Results of the landscape pattern analysis were consistent with expectations, and were broadly consistent with those of other studies. It is well established, for example, that different landscape pattern metrics are often highly correlated [38], as observed here. In particular, the percentage forest cover in the simulated landscapes was very closely related to patch area. The FRAGSTATS shape index (SHAPE) measures the complexity of patch shape compared to a square standard shape of the same area [36]. The negative relationship between forest cover and SHAPE observed here is therefore understandable as the patches became increasingly irregular in shape with increasing forest loss, reflected in the increasing values of the index. The landscape connectance index relates to the distance between adjacent patches, and therefore was understandably related to SHAPE. Similar relationships have been identified in real world situations [38]; for example, Ferreira et al. [32] found percentage forest cover and patch area to be highly correlated along gradients of forest loss in the Atlantic Forest of Brazil. Similarly, in an assessment of deforestation in Ecuador, shape index increased as deforestation progressed, and both forest area and mean patch size were again highly correlated [39]. This consistency with field observations supports the use of maps generated by GradientLand in the ABM presented here.

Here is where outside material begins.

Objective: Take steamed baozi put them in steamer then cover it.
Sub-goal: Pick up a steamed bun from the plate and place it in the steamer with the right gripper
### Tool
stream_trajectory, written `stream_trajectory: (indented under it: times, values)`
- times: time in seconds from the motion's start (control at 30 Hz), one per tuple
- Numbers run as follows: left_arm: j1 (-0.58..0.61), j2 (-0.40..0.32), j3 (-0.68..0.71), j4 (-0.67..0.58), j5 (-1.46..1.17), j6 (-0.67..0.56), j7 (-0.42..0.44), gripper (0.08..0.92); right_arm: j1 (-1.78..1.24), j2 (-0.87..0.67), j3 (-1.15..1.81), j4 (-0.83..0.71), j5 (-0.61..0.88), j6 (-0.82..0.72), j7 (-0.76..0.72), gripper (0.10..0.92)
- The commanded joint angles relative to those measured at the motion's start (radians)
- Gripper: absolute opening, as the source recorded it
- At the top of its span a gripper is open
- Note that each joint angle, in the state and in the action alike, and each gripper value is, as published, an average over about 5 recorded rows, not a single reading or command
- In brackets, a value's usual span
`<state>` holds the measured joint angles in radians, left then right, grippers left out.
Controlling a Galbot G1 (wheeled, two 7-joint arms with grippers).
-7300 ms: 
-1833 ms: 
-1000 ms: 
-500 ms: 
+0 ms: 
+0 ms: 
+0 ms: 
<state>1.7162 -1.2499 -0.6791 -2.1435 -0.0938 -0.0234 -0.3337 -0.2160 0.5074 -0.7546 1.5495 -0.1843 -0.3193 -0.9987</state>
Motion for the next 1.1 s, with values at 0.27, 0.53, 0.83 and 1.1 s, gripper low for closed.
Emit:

The structure of a pollinator network can be considered as an emergent property of a mutualistic plant-pollinator system. The current results (Fig 2) demonstrate that the ABM was able to produce expected trends in network structure by simulating the interactions between individual plants and pollinators. This illustrates the potential value of ABMs for exploring the structure and dynamics of pollinator networks, and their underlying mechanisms. Specifically, the increase in the index of complementary specialization H2' with increasing forest cover is consistent with field observations. H2' specifies the degree of specialization in a network, with lower values corresponding to those networks with fewer reciprocal specialist interactions [40]. Specifically, H2' quantifies the deviation of observed interactions from those expected given the species’ abundances or interaction frequencies, values ranging from 0 for the most generalized networks to 1 for networks that are completely specialised [41]. A number of studies have reported increasing generalization of plant-pollinator networks with increasing habitat loss. For example, Aizen et al. [14] recorded increasing loss of specialist plant-pollinator interactions with increasing habitat loss in Argentinian sierras, and Fereira et al. [32] reported a similar trend in the Atlantic Forests of Brazil along a gradient of forest cover. Comparable results were obtained by Geslin et al. [42] along an urbanisation gradient in France. Such results are also consistent with theoretical expectations, as plants with specialist pollinators are more vulnerable to disruption of pollination mutualisms as a result of habitat loss, as they are less able to compensate for the loss of their mutualistic partners through forming relationships with other alternative pollinators [43]. Nonetheless, it should be noted that some field evidence contradicts this pattern. For example in a coastal dune marshland community, Traveset et al. [44] found increased specialisation of plant-pollinator interactions following habitat loss. Here, pollinators included beetles, flies and ants as well as bees, highlighting the fact that not all functional groups of pollinators respond similarly to habitat loss.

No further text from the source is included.